▸ Task requirements
Do any lines in the data below contain "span"? If so, copy every one of them.

▸ Given data
=-=-=

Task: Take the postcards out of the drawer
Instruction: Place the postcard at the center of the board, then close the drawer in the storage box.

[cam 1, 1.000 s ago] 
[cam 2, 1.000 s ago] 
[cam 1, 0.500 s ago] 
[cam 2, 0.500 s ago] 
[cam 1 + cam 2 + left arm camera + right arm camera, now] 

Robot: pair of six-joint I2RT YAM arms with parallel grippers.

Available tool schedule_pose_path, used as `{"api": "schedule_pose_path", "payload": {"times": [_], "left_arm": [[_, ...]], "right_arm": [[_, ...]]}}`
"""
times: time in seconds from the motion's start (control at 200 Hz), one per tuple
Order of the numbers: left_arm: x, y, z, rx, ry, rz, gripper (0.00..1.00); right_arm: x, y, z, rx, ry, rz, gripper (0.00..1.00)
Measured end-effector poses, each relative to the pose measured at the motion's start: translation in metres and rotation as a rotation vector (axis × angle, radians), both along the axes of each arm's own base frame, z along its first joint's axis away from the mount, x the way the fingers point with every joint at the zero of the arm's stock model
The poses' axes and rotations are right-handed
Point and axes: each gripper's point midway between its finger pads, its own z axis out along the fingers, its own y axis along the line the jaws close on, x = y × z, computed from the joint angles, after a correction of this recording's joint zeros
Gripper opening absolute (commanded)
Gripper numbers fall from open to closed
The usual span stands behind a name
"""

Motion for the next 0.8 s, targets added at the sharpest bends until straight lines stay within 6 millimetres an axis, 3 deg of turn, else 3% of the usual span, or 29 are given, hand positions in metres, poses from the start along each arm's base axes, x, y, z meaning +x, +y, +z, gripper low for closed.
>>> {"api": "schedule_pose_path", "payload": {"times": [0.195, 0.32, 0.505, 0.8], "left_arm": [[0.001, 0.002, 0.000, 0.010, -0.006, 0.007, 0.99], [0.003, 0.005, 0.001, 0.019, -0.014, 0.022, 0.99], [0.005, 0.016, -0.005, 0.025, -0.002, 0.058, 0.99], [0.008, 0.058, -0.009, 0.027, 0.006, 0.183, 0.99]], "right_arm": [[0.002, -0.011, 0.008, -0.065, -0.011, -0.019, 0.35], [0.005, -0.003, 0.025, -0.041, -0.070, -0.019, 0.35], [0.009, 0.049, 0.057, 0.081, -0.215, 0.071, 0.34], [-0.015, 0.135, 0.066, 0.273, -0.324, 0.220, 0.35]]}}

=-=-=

▸ Response
The usual span stands behind a name
Motion for the next 0.8 s, targets added at the sharpest bends until straight lines stay within 6 millimetres an axis, 3 deg of turn, else 3% of the usual span, or 29 are given, hand positions in metres, poses from the start along each arm's base axes, x, y, z meaning +x, +y, +z, gripper low for closed.

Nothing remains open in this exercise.